- EXERCISE INPUTS
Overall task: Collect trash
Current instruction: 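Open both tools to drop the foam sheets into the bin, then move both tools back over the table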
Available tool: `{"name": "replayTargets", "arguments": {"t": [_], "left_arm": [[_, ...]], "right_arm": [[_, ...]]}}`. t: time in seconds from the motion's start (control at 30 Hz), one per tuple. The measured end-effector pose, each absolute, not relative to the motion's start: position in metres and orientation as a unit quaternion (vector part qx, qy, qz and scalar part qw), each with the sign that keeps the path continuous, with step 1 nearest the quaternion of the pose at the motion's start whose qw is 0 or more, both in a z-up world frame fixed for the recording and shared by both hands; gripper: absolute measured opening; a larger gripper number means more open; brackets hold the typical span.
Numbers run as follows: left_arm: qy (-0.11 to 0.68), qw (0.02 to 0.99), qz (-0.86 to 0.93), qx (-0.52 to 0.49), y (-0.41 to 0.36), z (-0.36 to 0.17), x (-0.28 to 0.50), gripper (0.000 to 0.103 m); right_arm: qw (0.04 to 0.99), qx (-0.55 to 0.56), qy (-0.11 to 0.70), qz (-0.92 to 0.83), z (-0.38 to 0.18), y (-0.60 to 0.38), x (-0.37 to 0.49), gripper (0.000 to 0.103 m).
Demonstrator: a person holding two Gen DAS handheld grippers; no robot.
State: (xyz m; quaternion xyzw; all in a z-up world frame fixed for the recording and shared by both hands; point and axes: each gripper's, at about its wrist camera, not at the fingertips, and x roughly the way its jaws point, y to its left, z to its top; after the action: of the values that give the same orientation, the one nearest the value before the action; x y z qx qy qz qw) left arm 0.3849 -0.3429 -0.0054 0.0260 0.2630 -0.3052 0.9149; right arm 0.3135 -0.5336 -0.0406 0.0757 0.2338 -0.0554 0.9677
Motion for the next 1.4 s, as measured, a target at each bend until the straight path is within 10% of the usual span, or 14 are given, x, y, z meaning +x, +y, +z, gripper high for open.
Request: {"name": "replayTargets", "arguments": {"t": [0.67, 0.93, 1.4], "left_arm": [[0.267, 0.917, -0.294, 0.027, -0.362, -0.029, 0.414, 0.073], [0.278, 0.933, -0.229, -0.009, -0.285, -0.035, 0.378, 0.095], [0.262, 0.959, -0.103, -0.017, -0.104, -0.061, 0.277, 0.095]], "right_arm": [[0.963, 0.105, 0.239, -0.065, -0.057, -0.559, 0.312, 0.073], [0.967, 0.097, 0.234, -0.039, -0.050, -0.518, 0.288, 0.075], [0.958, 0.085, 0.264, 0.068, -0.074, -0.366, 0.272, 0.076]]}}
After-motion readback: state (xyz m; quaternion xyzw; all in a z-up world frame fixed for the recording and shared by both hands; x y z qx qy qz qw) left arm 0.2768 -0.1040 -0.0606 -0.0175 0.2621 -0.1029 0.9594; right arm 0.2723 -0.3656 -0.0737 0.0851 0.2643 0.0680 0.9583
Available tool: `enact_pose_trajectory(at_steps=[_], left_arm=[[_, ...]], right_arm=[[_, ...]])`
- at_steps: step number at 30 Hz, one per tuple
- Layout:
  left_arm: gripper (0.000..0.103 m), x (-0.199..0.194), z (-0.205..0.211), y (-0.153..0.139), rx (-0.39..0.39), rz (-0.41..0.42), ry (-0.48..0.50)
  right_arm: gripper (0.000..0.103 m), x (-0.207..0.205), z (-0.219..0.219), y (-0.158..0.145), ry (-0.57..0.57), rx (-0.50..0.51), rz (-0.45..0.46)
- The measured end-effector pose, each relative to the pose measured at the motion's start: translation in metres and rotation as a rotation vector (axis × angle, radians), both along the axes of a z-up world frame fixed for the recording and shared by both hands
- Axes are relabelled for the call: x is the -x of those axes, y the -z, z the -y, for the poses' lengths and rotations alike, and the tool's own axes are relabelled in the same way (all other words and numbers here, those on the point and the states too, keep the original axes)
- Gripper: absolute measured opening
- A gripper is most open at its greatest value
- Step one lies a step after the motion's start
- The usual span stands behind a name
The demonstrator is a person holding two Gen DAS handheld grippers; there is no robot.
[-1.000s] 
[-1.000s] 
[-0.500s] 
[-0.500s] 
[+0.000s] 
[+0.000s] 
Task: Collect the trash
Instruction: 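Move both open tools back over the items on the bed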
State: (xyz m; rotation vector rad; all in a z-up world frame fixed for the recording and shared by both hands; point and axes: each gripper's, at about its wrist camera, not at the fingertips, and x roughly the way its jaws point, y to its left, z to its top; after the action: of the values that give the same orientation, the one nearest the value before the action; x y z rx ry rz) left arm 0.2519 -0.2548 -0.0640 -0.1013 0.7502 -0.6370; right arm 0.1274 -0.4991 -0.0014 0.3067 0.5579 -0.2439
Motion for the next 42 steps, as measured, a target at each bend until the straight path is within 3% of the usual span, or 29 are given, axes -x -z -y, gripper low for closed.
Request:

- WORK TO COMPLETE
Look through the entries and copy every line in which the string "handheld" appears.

- TASK OUTPUT
Demonstrator: a person holding two Gen DAS handheld grippers; no robot.
The demonstrator is a person holding two Gen DAS handheld grippers; there is no robot.

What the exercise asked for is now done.